With $30M in orders already on the books (the first 100 orders at $100,000 up-front, and follow-on orders at $50,000 up-front) and plans for a plant in New Mexico, Tesla Motors may be the first car company in 50 years to introduce a new car well under the half-billion dollar cost estimate that is routinely bandied about by modern car companies. Of course, if you want one you’ve got to wait in line. It isn’t a touring car (consider a 200 mile limit), and it won’t fit a trunk. It does fit a couple of golf clubs, but I’d rather take an overnight bag and a guitar and drive to Santa Barbara.
Here’s a quiz for our hardware guys. How long does it take to get delivery on a little 8-bit commodity processor sample for development from the manufacturer? A few days? A week? As Don Adams of “Get Smart” liked to say, “Would you believe six months?” Yes, six months.
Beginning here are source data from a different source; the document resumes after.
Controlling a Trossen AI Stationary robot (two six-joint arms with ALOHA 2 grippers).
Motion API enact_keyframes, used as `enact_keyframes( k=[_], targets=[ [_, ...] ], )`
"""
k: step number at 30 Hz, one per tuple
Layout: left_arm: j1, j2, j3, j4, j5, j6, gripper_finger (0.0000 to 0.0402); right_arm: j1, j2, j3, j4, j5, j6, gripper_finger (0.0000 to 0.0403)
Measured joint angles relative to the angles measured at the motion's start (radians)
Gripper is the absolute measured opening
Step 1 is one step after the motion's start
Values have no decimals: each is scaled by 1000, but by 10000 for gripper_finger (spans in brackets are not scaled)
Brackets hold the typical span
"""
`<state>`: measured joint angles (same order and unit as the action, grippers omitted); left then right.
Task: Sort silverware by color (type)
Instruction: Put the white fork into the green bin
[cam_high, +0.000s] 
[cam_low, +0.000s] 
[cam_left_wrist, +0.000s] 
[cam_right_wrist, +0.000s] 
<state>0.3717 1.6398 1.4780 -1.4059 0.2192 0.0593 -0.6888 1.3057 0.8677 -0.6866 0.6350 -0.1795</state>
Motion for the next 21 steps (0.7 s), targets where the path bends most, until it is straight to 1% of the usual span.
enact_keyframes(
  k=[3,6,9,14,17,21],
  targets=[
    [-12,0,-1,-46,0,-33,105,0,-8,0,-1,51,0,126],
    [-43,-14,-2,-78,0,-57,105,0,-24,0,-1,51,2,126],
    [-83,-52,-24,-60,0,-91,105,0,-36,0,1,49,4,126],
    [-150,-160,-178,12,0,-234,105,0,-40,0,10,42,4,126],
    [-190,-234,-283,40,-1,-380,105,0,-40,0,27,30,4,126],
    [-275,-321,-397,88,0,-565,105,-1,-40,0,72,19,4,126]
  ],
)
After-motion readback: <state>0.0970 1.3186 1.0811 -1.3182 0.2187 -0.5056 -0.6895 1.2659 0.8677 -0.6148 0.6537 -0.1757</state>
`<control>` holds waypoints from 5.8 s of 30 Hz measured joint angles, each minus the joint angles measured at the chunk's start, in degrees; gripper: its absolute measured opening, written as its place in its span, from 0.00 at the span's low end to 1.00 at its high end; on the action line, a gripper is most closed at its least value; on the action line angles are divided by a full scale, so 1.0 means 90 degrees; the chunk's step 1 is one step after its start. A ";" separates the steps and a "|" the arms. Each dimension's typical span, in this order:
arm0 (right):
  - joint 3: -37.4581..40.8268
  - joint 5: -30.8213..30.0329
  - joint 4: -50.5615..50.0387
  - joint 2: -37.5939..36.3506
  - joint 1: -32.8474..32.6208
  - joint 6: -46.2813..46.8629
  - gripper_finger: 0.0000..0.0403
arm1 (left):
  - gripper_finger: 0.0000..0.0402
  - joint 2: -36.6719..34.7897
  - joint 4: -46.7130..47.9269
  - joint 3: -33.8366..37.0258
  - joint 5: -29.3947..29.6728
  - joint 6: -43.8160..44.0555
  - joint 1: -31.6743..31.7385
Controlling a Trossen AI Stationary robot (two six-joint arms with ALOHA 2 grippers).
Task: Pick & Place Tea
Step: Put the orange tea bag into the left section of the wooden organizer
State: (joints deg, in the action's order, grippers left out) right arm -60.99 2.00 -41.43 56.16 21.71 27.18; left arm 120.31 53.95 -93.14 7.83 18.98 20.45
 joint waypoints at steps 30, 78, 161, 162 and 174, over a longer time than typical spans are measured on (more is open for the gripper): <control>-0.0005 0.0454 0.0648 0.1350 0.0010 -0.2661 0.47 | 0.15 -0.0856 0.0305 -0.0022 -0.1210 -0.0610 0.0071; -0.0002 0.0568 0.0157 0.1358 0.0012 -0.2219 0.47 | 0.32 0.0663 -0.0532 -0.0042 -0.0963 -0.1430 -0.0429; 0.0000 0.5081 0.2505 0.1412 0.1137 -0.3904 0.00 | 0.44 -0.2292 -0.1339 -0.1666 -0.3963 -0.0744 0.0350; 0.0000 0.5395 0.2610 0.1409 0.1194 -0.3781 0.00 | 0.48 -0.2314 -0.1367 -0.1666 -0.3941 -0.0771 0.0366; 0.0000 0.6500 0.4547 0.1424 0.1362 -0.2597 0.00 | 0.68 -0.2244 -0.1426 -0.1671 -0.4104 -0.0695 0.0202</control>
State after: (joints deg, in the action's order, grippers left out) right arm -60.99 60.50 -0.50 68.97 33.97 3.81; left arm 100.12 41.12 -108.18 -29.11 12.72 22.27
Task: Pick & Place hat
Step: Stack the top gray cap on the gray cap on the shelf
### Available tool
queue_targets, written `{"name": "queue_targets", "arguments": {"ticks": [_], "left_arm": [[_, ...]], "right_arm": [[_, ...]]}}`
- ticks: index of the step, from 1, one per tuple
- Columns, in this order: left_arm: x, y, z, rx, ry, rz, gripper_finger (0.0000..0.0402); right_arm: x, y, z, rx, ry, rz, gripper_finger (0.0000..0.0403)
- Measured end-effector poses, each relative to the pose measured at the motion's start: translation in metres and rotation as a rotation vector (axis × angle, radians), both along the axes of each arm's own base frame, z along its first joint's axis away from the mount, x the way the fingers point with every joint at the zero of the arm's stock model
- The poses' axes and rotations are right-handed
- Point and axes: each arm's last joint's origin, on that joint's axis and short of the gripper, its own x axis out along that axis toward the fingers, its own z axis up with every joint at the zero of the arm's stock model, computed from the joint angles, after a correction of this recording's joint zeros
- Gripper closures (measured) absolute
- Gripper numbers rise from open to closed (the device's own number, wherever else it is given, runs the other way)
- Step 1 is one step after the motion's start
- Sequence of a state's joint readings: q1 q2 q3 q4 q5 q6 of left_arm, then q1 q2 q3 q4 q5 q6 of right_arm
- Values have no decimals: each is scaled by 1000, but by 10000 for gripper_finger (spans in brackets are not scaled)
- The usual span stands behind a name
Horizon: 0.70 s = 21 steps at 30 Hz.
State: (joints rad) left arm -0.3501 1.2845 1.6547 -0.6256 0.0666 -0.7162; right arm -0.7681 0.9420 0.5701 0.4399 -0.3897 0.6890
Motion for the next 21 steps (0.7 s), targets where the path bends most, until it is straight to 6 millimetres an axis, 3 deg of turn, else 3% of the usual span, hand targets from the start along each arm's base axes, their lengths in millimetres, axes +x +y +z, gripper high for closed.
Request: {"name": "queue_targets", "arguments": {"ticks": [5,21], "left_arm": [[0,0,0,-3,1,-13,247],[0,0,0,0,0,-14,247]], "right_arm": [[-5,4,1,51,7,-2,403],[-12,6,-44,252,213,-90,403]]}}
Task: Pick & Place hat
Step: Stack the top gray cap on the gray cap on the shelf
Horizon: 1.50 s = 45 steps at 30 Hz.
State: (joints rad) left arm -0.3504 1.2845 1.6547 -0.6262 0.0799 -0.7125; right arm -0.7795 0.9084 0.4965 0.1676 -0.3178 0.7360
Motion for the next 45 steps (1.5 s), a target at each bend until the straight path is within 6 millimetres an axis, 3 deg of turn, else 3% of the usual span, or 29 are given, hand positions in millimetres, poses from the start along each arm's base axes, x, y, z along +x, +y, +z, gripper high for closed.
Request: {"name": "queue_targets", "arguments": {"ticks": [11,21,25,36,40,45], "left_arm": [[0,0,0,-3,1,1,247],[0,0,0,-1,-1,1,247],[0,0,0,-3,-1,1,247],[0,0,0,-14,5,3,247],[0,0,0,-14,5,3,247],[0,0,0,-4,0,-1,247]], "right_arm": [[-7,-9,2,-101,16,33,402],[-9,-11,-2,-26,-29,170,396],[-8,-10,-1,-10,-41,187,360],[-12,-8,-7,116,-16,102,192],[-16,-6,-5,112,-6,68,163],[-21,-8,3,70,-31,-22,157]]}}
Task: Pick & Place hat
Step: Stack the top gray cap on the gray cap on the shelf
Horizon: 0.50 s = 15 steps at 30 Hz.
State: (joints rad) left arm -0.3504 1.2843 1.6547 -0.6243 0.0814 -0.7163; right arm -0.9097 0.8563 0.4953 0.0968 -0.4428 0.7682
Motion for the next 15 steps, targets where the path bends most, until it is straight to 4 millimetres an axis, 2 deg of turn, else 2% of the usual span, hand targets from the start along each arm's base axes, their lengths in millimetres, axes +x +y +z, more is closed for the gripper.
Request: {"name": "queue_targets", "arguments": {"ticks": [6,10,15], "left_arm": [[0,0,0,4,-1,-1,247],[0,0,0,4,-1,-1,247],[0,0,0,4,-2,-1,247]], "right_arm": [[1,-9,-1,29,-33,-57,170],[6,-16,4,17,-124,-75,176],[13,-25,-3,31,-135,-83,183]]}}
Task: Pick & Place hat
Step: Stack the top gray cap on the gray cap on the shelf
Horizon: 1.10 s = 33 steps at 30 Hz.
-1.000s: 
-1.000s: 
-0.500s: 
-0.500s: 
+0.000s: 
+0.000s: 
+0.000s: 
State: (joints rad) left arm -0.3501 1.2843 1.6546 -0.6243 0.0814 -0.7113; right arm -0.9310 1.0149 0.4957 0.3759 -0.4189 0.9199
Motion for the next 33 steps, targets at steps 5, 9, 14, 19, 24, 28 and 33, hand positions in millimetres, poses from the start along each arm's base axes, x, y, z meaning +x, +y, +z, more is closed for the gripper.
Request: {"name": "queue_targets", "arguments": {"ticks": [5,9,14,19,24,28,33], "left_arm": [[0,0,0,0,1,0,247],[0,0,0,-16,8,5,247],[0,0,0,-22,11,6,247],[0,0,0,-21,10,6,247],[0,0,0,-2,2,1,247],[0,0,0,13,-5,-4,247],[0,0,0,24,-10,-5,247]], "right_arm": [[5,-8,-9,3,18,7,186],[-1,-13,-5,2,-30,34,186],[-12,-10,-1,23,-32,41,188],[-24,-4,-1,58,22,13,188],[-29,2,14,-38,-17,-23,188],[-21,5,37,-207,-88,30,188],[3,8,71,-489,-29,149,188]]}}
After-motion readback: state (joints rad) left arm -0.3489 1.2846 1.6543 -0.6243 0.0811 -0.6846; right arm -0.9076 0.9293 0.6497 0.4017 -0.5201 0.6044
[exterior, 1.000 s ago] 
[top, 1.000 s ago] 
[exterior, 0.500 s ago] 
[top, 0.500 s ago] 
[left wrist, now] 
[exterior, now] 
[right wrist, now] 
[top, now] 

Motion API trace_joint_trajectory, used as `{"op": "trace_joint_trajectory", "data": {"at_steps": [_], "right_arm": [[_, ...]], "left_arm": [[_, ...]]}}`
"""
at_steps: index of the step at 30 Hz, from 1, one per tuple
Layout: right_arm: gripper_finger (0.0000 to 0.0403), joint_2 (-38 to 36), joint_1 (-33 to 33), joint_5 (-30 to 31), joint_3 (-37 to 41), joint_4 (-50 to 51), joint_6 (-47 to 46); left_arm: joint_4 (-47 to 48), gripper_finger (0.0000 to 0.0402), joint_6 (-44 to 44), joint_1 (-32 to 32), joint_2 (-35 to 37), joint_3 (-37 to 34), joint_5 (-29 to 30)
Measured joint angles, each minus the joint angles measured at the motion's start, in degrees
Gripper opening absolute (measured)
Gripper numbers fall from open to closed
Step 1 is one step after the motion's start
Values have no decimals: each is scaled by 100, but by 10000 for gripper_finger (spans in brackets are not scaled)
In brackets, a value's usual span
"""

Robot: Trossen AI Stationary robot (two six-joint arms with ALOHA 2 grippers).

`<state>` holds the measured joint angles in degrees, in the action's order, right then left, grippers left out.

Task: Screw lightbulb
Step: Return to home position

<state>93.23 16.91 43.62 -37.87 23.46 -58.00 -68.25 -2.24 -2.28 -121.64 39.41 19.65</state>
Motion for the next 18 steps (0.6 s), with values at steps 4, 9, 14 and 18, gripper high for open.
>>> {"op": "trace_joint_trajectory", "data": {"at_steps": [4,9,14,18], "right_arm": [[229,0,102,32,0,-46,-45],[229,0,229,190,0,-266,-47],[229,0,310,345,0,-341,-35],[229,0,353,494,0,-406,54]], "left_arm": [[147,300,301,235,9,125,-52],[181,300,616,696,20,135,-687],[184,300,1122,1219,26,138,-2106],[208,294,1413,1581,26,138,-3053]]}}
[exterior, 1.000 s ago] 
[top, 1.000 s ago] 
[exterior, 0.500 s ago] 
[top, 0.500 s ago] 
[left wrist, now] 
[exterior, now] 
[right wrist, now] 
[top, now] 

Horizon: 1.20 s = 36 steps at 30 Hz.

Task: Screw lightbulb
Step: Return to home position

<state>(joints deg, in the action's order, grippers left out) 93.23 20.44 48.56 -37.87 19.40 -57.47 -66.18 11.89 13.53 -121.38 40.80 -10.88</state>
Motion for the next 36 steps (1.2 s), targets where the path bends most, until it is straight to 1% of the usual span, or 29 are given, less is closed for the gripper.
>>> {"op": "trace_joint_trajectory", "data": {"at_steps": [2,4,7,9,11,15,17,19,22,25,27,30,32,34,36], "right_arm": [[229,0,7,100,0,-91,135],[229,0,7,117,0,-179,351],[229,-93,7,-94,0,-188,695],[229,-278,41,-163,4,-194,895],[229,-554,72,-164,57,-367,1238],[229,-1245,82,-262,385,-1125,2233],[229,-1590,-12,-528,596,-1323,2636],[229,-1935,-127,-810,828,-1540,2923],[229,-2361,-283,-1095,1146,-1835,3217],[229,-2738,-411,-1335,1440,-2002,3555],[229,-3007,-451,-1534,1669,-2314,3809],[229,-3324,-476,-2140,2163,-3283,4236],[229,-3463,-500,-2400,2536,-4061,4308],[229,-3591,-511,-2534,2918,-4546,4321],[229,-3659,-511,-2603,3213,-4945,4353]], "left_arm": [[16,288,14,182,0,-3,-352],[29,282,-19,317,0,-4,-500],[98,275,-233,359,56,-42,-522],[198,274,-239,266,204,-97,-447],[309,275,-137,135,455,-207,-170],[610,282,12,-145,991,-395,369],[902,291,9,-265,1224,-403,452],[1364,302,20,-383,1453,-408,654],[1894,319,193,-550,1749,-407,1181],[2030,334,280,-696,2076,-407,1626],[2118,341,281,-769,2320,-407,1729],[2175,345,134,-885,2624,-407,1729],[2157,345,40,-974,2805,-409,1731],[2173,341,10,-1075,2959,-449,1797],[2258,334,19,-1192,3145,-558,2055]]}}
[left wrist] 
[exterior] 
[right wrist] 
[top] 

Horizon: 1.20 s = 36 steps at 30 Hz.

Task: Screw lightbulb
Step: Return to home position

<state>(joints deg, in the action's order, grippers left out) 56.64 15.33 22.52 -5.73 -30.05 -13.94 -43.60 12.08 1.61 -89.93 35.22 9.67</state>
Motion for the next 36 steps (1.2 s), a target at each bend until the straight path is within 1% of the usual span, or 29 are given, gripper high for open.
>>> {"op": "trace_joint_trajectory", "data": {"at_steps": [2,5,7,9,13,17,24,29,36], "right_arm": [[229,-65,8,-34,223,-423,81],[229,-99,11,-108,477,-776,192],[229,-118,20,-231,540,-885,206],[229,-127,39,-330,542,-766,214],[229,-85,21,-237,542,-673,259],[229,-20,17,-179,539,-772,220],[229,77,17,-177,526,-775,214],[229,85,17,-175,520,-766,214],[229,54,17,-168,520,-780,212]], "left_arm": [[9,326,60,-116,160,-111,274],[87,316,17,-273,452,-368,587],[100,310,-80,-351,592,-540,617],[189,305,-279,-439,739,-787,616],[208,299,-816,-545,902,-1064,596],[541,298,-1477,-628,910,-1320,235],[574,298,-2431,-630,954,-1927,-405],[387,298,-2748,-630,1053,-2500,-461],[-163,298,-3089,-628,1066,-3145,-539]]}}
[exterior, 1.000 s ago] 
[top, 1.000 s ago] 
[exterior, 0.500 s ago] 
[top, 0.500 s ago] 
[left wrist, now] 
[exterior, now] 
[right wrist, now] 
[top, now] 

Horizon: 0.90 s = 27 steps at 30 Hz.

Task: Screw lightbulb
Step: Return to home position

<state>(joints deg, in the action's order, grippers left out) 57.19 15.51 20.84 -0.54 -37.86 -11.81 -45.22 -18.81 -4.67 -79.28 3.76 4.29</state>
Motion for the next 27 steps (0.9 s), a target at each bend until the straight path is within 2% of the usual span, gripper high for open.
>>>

That’s the delivery time one engineer recently complained he got for an Infineon 8 bit Microcontroller (PLCC – 84). He set out the call pleading with people to tell him why a common part in appliance products with volumes of millions would be so hard to obtain in a timely way.
Like a Zen Koan, the answer to the question is the question. Because it’s a common commodity part. Infineon ships this little chip in volume with six month advance orders because there is no reason to do it any other way at the low cost per piece. So if your little company wants it too, but you’re not going for a million volume order, the manufacturer will think you’re getting “too good a deal” piggybacking off of everybody else’s big order because they made it so cheap. Want it fast? Go to Frys and pay retail.
We once did this at Symmetric Computer Systems with DRAM during the memory wars of the 1980’s. When 1mbit DRAM rose from $12 to $40 in a day, we went to Frys and bought every single piece they had at $19 to make shipment to the NSA. The next day, their price went up to about $50. About the same time, Apple’s CEO Scully went off on vacation and left CFO Debi Coleman minding the store. When the DRAM crisis hit, she and the other Apple execs went on a buying binge. The resulting oversupply nearly killed that company. It was very funny.
Buying retail isn’t the solution for every chip. Little guys are in the pole position for exotic or new parts, and manys the time I’ve had field service engineers sit in my office pushing their cool new I/O or multicore products. My philosophy is always go for the low end of the exotic parts for tests because the sales and FAEs hand them out to our eager design engineers like jellybeans. Then sell them on how your hot new innovative cutting-edge state-of-the-art startup is going to use their high-end product still on their drawing boards to drive both our sales. That’s something they’re never going to hear from the 8-bit chip big guys. And that’s how a smart small company deals with a big guy — even Intel or Infineon. Have a good weekend.